→ **TO DO**
How many lines of the material below contain the string "call"? Answer with the number and nothing else.

→ **STORED DATA**

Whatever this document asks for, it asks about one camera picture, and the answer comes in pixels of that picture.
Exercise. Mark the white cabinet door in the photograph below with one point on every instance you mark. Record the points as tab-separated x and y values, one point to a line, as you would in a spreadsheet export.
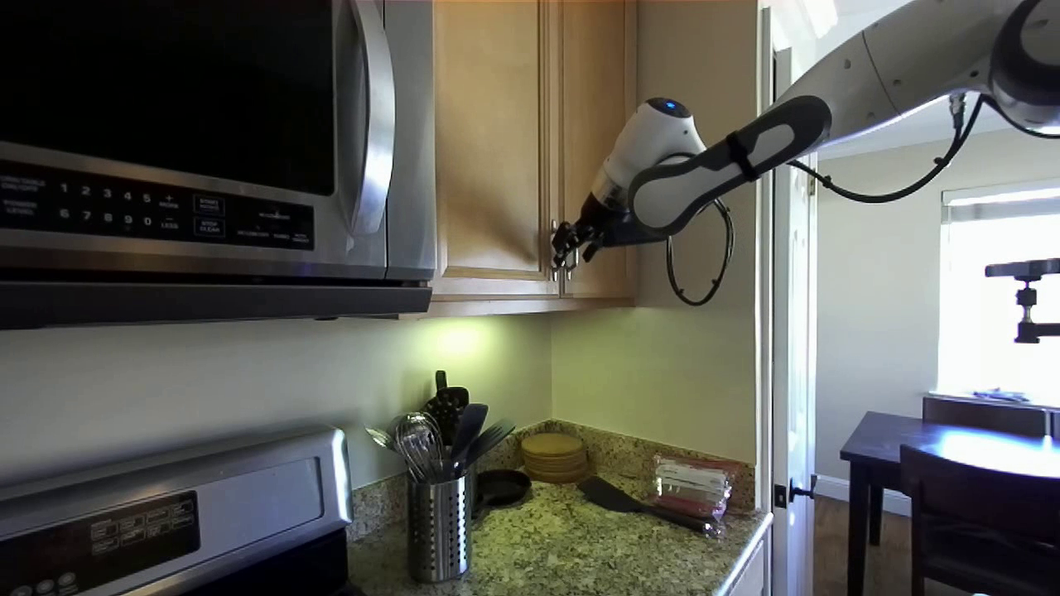
786	333

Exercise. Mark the dark wood dining table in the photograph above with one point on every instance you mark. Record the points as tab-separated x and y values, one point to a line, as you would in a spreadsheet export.
938	442

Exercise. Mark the black plastic kitchen utensil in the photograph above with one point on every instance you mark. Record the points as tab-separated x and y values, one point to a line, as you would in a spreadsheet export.
447	403

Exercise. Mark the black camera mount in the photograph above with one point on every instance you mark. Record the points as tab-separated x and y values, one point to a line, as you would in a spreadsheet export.
1029	294

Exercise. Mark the dark grey ladle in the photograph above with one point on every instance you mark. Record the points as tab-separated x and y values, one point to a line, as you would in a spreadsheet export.
466	432

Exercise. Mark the dark wood chair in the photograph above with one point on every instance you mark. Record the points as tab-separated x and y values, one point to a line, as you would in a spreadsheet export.
980	415
980	518

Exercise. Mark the perforated steel utensil holder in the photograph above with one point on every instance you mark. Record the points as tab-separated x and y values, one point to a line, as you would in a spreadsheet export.
437	531

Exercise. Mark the silver metal kitchen utensil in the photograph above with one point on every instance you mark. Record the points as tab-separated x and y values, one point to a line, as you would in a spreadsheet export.
417	450

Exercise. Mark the stainless steel microwave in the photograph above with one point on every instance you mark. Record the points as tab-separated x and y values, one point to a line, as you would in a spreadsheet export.
187	145

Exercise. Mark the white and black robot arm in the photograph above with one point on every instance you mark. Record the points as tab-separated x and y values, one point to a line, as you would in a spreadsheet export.
881	67

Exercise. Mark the bright window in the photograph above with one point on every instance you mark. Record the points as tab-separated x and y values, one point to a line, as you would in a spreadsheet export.
999	299

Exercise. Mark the black spatula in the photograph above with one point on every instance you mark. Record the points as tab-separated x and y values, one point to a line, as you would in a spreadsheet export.
630	501

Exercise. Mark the light wood wall cabinet frame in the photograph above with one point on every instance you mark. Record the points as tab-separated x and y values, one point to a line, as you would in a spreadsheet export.
518	299

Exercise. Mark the light wood cabinet door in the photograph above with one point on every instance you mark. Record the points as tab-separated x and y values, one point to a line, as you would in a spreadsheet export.
598	67
492	145

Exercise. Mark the stainless steel stove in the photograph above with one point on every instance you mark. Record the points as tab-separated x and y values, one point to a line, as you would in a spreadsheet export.
168	518

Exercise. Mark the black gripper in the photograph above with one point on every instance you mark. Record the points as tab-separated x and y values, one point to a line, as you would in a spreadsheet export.
599	226

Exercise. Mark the black round dish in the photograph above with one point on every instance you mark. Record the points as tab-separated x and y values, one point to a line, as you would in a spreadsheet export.
501	488

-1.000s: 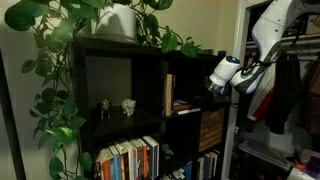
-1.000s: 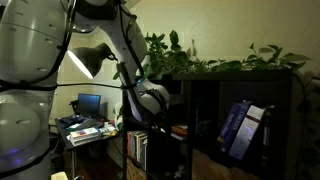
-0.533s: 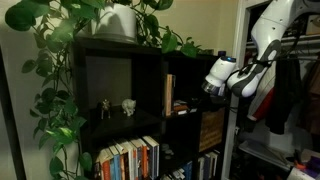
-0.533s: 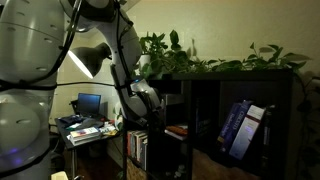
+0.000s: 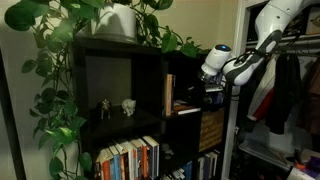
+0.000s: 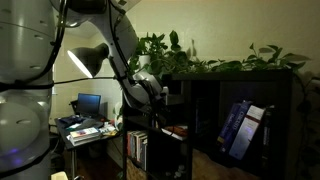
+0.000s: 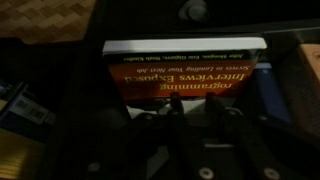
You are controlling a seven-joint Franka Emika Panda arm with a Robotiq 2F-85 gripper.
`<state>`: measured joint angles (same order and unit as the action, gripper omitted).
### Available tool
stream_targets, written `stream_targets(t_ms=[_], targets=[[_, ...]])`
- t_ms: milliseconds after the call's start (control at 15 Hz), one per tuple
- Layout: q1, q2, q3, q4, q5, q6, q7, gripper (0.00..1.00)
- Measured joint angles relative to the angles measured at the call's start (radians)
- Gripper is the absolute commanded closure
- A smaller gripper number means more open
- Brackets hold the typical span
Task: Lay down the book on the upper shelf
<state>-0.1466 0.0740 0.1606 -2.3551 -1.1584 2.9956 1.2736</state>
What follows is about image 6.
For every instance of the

→ **WRITTEN REPLY**
2